◆ **Description of the task**
In the records, each line holding "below" must be reported.
** Source material follows **
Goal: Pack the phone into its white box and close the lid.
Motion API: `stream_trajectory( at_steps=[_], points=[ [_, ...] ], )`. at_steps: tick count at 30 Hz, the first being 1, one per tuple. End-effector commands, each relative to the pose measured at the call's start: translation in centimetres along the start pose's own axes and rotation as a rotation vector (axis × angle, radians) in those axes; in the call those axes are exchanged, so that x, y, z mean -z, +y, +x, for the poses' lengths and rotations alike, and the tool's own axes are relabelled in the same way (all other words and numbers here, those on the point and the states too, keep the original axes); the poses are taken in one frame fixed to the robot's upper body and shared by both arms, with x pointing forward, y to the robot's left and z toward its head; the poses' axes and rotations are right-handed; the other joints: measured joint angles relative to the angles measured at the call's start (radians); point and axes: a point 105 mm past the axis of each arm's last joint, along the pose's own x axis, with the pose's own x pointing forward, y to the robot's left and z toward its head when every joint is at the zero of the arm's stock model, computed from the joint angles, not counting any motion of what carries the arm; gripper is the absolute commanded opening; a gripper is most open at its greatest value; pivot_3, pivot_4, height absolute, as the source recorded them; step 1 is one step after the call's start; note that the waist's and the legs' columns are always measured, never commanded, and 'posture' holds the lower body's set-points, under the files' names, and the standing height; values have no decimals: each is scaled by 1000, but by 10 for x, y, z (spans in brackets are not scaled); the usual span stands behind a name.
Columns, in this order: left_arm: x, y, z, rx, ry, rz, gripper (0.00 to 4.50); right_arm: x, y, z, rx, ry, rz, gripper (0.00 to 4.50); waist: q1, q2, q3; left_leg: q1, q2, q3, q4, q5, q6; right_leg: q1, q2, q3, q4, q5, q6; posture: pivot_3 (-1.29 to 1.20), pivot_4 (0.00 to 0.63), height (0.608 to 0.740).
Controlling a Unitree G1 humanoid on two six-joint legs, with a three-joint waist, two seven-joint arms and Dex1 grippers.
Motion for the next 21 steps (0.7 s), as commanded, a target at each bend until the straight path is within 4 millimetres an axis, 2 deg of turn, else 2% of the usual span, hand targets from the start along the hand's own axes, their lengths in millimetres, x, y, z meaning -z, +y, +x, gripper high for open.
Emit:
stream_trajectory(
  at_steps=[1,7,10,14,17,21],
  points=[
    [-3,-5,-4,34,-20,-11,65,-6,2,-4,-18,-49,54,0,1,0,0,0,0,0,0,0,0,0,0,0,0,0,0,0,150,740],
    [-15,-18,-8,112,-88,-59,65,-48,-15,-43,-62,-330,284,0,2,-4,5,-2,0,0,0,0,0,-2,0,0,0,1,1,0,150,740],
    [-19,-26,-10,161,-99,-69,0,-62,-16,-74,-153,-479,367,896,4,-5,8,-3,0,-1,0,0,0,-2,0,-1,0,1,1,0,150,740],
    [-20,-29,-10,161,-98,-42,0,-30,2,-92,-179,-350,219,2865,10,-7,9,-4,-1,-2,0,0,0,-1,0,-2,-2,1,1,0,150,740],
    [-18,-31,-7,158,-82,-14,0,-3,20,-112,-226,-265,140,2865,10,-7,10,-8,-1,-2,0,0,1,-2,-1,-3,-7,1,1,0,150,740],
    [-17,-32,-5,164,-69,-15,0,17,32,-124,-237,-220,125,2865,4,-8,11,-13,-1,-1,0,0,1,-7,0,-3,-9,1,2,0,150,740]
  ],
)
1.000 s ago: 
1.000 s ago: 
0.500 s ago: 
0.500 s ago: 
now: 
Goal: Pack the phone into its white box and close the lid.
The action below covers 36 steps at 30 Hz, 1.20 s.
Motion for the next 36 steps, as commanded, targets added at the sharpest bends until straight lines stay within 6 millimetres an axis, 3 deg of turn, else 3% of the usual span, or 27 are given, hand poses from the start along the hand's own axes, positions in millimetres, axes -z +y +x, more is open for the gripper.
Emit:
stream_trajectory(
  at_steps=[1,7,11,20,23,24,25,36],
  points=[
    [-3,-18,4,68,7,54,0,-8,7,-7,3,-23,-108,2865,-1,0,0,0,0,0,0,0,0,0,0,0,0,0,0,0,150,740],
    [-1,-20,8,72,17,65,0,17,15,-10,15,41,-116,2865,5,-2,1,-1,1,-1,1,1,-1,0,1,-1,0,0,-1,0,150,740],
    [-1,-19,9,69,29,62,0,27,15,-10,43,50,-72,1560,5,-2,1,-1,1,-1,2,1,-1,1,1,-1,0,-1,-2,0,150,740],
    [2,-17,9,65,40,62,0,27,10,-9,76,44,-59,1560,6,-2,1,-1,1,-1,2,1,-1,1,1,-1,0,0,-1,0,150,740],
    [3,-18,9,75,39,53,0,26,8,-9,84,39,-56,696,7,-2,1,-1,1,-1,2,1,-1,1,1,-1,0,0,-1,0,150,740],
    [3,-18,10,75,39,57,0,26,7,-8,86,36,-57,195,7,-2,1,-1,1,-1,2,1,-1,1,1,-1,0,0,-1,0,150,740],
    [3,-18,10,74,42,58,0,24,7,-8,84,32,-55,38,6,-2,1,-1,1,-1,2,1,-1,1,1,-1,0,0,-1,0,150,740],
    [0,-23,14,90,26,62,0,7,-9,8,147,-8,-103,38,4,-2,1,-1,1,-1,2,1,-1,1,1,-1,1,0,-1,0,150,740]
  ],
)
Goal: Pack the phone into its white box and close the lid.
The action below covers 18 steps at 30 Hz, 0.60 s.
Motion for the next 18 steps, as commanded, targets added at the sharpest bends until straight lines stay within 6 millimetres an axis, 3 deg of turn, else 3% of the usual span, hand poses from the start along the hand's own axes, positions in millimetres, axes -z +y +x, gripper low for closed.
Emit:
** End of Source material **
◆ **Task solution**
The action below covers 36 steps at 30 Hz, 1.20 s.
The action below covers 18 steps at 30 Hz, 0.60 s.

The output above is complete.